Прочёл Ваше письмо и никак не решу, радоваться или огорчаться. Главное в нём – «если Вам будет угодно продолжить переписку»: рад этому позволению куда больше, чем огорчён Вашим желанием – а для меня оно закон – уклониться от встречи. Ещё Вы посылаете мне стихотворение и справедливо замечаете, что стихи стоят всех тартинок с огурцом на свете. Стоят, стоят – тем более Ваши стихи, – но до чего, однако, доходит извращённость поэтического воображения, что оно желает вкушать воображаемые тартинки с огурцом, и поскольку таких решительно не найти, претворяет их в своего рода английскую манну; о безупречно правильные зелёные кружочки! о изысканно тонкая обсыпь соли! о бледное свежее масло! и конечно же – о мягкие крошки и золотистая корочка свежевыпеченного хлеба! И так во всём: неугомонная фантазия выискивает идеальное даже в том предмете, который можно в порыве жадности, пусть и упорно обуздываемой, схватить и проглотить наяву.

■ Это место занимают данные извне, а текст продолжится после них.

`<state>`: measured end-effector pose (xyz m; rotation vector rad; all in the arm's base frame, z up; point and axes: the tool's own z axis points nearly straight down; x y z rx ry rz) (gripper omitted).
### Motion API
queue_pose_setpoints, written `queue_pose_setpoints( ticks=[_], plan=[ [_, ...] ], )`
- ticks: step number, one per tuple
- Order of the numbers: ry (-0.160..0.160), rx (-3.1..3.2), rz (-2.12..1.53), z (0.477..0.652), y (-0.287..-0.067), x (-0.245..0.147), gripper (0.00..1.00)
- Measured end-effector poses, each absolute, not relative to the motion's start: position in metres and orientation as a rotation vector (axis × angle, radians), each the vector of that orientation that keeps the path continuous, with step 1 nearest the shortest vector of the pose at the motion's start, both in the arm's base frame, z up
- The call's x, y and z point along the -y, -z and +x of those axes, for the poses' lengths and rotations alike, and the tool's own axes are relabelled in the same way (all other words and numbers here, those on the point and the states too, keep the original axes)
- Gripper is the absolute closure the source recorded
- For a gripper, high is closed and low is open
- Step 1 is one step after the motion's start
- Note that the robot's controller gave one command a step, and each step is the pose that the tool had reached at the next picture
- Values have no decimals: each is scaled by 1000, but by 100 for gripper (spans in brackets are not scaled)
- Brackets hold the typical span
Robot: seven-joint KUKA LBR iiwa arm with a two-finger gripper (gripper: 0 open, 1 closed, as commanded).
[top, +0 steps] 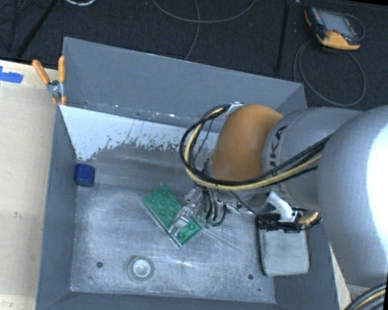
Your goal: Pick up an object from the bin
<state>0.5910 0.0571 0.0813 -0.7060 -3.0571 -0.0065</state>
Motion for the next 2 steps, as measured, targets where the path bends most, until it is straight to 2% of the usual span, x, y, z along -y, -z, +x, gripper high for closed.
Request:
queue_pose_setpoints(
  ticks=[1, 2],
  plan=[
    [2, 3062, -702, 591, -87, -57, 100],
    [4, 3070, -698, 593, -186, -57, 100]
  ],
)
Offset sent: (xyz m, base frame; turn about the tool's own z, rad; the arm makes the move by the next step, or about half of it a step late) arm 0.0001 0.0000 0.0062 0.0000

Но знайте, что всякие тартинки – и воображаемые, и въявь снедаемые – я с радостью променяю на Ваше восхитительное стихотворение, в котором, по Вашим словам, сквозит свирепость, в самом деле свойственная повадкам пауков, как свидетельствуют недавние наблюдения. Отчего бы Вам не применить эту метафору – приманка, уловление в сеть – к искусству? Я читал и другие ваши стихи из жизни насекомых, читал и восторгался: как умеете Вы сочетать в них блеск и хрупкость этих летучих – или ползучих – созданий с некоторыми свойствами тех различимых под микроскопом существ, что постоянно кусают, грызут, пожирают друг друга! Не всякий поэт отважится во всей истинности изобразить обычаи пчелиной матки – или осы – или муравья, – какими эти обычаи видятся нам, а не предкам нашим, веками полагавшим, будто предмет почитания и служения у каждого роя или муравейника – начальствующий самец. Вы, как мне кажется, не разделяете общего женщинам – и похоже, не только женщинам – отвращения к этим формам жизни.

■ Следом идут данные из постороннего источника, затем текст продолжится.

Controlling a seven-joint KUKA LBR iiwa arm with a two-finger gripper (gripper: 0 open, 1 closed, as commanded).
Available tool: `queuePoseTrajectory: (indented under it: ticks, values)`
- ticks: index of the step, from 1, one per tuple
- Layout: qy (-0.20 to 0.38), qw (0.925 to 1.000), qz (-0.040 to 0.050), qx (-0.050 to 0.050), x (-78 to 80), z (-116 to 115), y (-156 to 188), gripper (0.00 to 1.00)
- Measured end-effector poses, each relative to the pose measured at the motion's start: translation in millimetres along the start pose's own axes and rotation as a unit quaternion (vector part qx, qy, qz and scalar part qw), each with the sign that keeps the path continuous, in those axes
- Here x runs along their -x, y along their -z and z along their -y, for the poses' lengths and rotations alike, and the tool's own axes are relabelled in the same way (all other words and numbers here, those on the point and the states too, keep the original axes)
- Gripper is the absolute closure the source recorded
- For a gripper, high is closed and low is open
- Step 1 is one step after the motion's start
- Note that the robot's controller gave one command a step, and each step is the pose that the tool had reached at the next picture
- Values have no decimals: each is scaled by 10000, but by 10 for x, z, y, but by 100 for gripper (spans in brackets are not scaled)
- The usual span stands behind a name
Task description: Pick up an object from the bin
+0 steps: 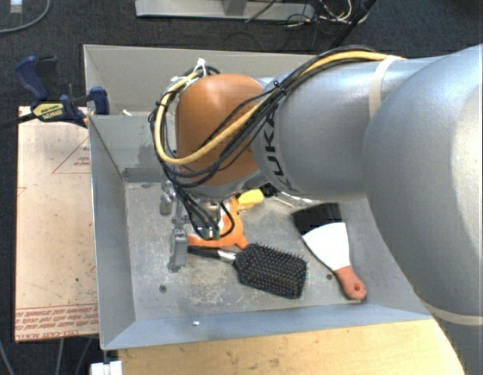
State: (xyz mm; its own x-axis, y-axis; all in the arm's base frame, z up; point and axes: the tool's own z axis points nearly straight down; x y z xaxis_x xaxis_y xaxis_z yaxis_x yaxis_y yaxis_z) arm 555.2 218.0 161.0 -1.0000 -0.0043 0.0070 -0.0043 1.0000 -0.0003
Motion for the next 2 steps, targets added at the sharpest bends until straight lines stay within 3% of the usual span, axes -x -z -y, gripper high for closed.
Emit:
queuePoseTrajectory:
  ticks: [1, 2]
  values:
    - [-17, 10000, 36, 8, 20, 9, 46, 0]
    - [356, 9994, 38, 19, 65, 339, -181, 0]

Я и сам обдумываю замысел поэмы из жизни насекомых. Не лирического стихотворения, подобного Вашему, а драматического монолога – такого, как уже написанные мною монологи Месмера, Александра Селькирка, Шатковера; не знаю, читали ли Вы эти поэмы, а если нет, я с удовольствием Вам их пришлю. Мне не составляет труда проникнуть в сознание воображённой личности, воссоздать его, в некотором смысле снова вдохнуть в него жизнь, возвращать из небытия людей былых веков во всей их цельности, со всеми волосами, зубами, ногтями, со всеми их мисками, скамьями, бурдюками, церквами, храмами, синагогами, с непрестанным плетением мысли – работой мозга, чудесного органа, заключённого в черепную коробку, выплетающего свои узоры, перетолковывающего все картины, познания, верования на свой особый лад. Важно, по-моему, чтобы эти мои чужие жизни относились к самым разным эпохам и протекали в самых разных краях – во всех краях, до каких только способно дотянуться не всесильное моё воображение. Ну а сам я – джентльмен XIX века, живущий в самом центре дымного Лондона, и отличает этого джентльмена желание разведать, сколь далеко раскинулся простор впереди, вокруг и позади его размываемого временем дозорного холма – а лучше сказать, кочки, – притом что сам джентльмен кем был, тем и остаётся: всё та же украшенная бакенбардами физиономия, те же книжные полки, заставленные томами Платона и Фейербаха, Св.Августина и Джона Стюарта Милля.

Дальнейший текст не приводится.